In the copy, keep every record exact and leave out all images.

[[ Materials provided, beginning ]]

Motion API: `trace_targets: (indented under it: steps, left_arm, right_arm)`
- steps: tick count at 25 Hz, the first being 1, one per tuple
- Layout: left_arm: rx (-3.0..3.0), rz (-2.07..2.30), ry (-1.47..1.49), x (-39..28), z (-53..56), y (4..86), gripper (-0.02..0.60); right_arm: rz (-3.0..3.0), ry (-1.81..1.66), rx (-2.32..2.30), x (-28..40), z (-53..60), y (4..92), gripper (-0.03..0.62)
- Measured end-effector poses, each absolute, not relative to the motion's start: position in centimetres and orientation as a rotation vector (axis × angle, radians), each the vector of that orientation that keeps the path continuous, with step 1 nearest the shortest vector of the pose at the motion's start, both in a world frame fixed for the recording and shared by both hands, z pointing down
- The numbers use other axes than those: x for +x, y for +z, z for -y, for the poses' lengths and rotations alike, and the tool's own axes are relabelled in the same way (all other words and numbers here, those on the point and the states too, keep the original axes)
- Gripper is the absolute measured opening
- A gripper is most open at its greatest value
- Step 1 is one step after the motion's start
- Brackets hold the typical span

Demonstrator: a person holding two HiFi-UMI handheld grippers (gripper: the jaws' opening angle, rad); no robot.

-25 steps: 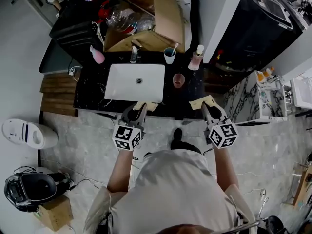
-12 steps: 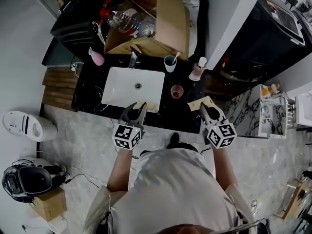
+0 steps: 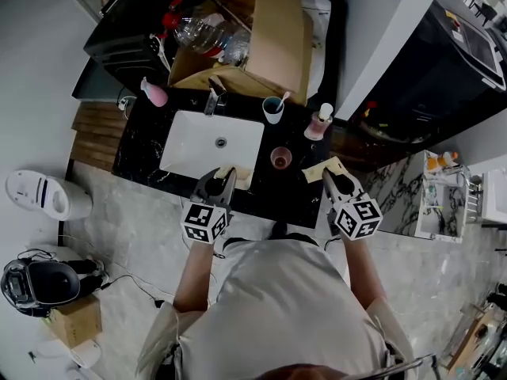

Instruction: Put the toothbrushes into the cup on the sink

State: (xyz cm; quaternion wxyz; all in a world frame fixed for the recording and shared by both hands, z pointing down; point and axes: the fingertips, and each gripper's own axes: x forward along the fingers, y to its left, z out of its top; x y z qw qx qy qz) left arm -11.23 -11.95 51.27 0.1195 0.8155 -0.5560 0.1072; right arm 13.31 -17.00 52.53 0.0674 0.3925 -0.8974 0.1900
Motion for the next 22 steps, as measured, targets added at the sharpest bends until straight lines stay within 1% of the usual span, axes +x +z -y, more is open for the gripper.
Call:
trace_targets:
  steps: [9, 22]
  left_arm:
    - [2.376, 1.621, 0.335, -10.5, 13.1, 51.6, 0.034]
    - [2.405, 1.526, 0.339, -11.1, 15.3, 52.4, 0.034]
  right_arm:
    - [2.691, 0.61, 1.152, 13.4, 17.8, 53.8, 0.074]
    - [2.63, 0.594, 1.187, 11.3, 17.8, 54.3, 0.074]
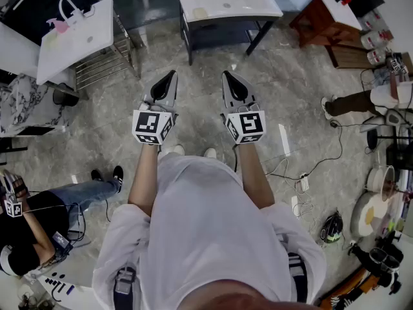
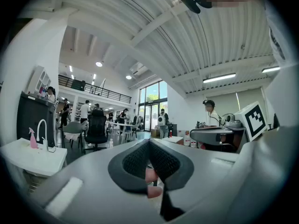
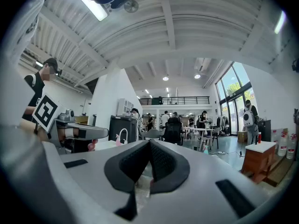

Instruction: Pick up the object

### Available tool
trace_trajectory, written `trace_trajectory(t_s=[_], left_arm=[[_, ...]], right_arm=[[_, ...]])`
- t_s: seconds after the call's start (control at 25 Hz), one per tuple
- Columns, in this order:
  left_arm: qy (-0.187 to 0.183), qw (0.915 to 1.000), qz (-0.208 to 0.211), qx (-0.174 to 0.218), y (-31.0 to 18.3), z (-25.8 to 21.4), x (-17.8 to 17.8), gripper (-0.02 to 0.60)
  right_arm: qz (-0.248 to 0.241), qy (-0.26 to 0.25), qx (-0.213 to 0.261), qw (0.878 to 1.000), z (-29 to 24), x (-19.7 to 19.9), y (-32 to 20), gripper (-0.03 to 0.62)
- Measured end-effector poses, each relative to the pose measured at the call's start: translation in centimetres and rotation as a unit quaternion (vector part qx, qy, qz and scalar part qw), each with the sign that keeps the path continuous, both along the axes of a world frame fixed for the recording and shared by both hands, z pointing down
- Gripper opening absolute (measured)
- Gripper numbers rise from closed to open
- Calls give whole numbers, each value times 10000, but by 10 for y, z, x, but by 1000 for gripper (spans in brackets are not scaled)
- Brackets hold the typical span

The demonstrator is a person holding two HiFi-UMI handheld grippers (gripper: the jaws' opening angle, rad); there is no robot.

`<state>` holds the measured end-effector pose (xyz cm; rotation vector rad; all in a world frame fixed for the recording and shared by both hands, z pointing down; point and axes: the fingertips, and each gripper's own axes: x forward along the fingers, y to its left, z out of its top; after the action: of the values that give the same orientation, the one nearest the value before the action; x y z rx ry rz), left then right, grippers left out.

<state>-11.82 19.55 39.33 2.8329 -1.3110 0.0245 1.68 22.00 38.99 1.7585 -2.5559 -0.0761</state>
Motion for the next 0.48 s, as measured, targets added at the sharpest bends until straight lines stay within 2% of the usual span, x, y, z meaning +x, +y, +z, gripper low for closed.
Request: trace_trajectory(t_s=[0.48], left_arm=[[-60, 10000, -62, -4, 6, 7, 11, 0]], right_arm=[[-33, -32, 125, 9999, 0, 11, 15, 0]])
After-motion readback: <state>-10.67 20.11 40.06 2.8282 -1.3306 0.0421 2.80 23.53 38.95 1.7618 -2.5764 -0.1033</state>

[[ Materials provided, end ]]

**Output of the task:**
Motion API: `trace_targets: (indented under it: steps, left_arm, right_arm)`
- steps: tick count at 25 Hz, the first being 1, one per tuple
- Layout: left_arm: rx (-3.0..3.0), rz (-2.07..2.30), ry (-1.47..1.49), x (-39..28), z (-53..56), y (4..86), gripper (-0.02..0.60); right_arm: rz (-3.0..3.0), ry (-1.81..1.66), rx (-2.32..2.30), x (-28..40), z (-53..60), y (4..92), gripper (-0.03..0.62)
- Measured end-effector poses, each absolute, not relative to the motion's start: position in centimetres and orientation as a rotation vector (axis × angle, radians), each the vector of that orientation that keeps the path continuous, with step 1 nearest the shortest vector of the pose at the motion's start, both in a world frame fixed for the recording and shared by both hands, z pointing down
- The numbers use other axes than those: x for +x, y for +z, z for -y, for the poses' lengths and rotations alike, and the tool's own axes are relabelled in the same way (all other words and numbers here, those on the point and the states too, keep the original axes)
- Gripper is the absolute measured opening
- A gripper is most open at its greatest value
- Step 1 is one step after the motion's start
- Brackets hold the typical span

Demonstrator: a person holding two HiFi-UMI handheld grippers (gripper: the jaws' opening angle, rad); no robot.

-25 steps: 
-12 steps: 
+0 steps: 

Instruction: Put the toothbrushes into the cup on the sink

State: (xyz cm; quaternion wxyz; all in a world frame fixed for the recording and shared by both hands, z pointing down; point and axes: the fingertips, and each gripper's own axes: x forward along the fingers, y to its left, z out of its top; x y z qw qx qy qz) left arm -11.23 -11.95 51.27 0.1195 0.8155 -0.5560 0.1072; right arm 13.31 -17.00 52.53 0.0674 0.3925 -0.8974 0.1900
Motion for the next 22 steps, as measured, targets added at the sharpest bends until straight lines stay within 1% of the usual span, axes +x +z -y, more is open for the gripper.
Call:
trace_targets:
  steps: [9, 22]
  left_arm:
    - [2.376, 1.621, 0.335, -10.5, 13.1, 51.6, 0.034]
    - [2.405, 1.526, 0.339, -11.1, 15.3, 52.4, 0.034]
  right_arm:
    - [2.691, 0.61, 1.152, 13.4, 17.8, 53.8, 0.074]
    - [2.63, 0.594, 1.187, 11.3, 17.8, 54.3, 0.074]

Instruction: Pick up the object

### Available tool
trace_trajectory, written `trace_trajectory(t_s=[_], left_arm=[[_, ...]], right_arm=[[_, ...]])`
- t_s: seconds after the call's start (control at 25 Hz), one per tuple
- Columns, in this order:
  left_arm: qy (-0.187 to 0.183), qw (0.915 to 1.000), qz (-0.208 to 0.211), qx (-0.174 to 0.218), y (-31.0 to 18.3), z (-25.8 to 21.4), x (-17.8 to 17.8), gripper (-0.02 to 0.60)
  right_arm: qz (-0.248 to 0.241), qy (-0.26 to 0.25), qx (-0.213 to 0.261), qw (0.878 to 1.000), z (-29 to 24), x (-19.7 to 19.9), y (-32 to 20), gripper (-0.03 to 0.62)
- Measured end-effector poses, each relative to the pose measured at the call's start: translation in centimetres and rotation as a unit quaternion (vector part qx, qy, qz and scalar part qw), each with the sign that keeps the path continuous, both along the axes of a world frame fixed for the recording and shared by both hands, z pointing down
- Gripper opening absolute (measured)
- Gripper numbers rise from closed to open
- Calls give whole numbers, each value times 10000, but by 10 for y, z, x, but by 1000 for gripper (spans in brackets are not scaled)
- Brackets hold the typical span

The demonstrator is a person holding two HiFi-UMI handheld grippers (gripper: the jaws' opening angle, rad); there is no robot.

`<state>` holds the measured end-effector pose (xyz cm; rotation vector rad; all in a world frame fixed for the recording and shared by both hands, z pointing down; point and axes: the fingertips, and each gripper's own axes: x forward along the fingers, y to its left, z out of its top; after the action: of the values that give the same orientation, the one nearest the value before the action; x y z rx ry rz), left then right, grippers left out.

<state>-11.82 19.55 39.33 2.8329 -1.3110 0.0245 1.68 22.00 38.99 1.7585 -2.5559 -0.0761</state>
Motion for the next 0.48 s, as measured, targets added at the sharpest bends until straight lines stay within 2% of the usual span, x, y, z meaning +x, +y, +z, gripper low for closed.
Request: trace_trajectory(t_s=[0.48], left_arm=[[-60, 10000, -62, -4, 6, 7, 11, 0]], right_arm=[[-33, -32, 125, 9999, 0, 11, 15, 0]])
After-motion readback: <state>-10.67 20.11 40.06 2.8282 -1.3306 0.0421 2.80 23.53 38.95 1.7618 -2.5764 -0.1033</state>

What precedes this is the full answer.